In my toy implementation I used a tuple of (verbs, object id, actor id,
target id, time) as the activity's natural "primary key", but of course
this is not resiliant to passing through services which do not preserve
the object ids. I'm not convinced that services which cannot preserve
the object ids would be able to preserve the activity ids either,
though. I think in practice deduping needs to be done with heuristics on
the content of objects in order to get good results.
> If there's a good reason for all this then it'd be okay -- it's not a
> huge deal -- but it seems like this is not really necessary, unless I'm
> missing something: If you define (at the abstract level, in section 3,
> probably as an additional section) that an activity can also be an
> "aggregate activity" that has its own synthesized id, then you have a
> 1:1 mapping to entries again. You also define the semantics for
> aggregate activities to be the same for JSON and Atom (different
> serializations, of course).
>
> The synthesized id for the aggregate activity is useful for (a)
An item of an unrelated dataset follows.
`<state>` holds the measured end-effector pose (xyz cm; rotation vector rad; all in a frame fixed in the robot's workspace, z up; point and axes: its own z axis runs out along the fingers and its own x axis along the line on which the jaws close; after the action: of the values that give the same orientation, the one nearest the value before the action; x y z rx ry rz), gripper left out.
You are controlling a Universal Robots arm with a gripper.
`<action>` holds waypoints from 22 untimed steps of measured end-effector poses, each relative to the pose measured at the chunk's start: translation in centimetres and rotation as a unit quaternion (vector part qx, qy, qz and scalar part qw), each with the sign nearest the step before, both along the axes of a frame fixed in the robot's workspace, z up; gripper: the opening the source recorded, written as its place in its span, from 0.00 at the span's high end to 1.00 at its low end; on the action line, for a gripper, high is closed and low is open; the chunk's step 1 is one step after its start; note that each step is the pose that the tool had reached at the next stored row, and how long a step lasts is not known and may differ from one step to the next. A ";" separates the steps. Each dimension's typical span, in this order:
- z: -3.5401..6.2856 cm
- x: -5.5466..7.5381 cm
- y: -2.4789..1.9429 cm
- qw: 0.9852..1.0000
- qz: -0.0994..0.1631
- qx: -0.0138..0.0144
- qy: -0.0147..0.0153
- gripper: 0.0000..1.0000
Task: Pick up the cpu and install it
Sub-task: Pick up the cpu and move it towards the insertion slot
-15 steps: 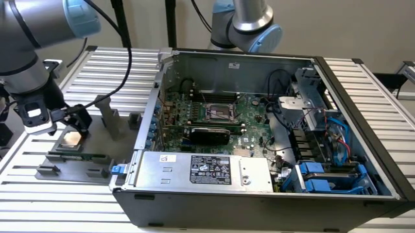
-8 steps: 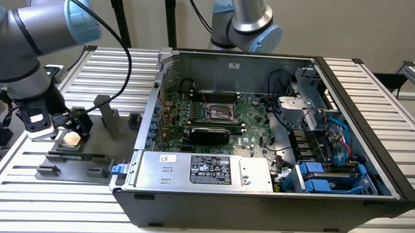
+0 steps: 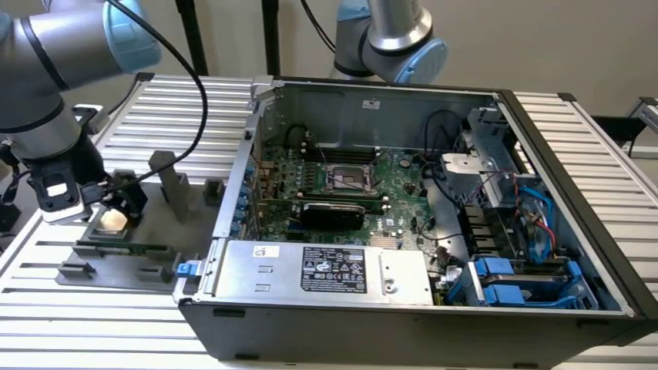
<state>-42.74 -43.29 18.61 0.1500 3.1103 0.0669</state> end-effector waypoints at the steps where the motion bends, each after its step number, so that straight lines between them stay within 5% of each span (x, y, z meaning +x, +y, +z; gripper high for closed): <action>1: -0.01 0.0 0.00 1.000 0.000 0.000 0.000 0.11; 10: -0.07 0.0 0.00 1.000 0.000 0.000 0.000 0.36; 22: -0.17 0.0 0.00 1.000 0.000 0.000 0.000 0.36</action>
<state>-42.74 -43.29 18.45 0.1515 3.1101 0.0668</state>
> detecting simple loops, deletions, and updates; (b) editing and
> deleting, probably programmatically as these are machine-generated.
>
> The Salmon spec assumes that the atom:id can be used for all of these
> purposes, especially if the entry is signed so you are protected from
> spoofing attacks (as is the case with Salmon).
>
The ability to represent multiple activities as a single entry is
intended for use in feeds that are primarily aimed at non-activity-aware
consumption but wish to add some annotations to get nice results in an
activity-aware reader. In practice very few systems have published feeds
representing several activities, so we could decide to remove this
ability at the expense of being able to activity-retrofit feeds that do.
Of course, we'd still need to define some different behavior for the
implied activity case, since right now the atom:id in there is defined
to be the id of the object itself and not the id of the activity.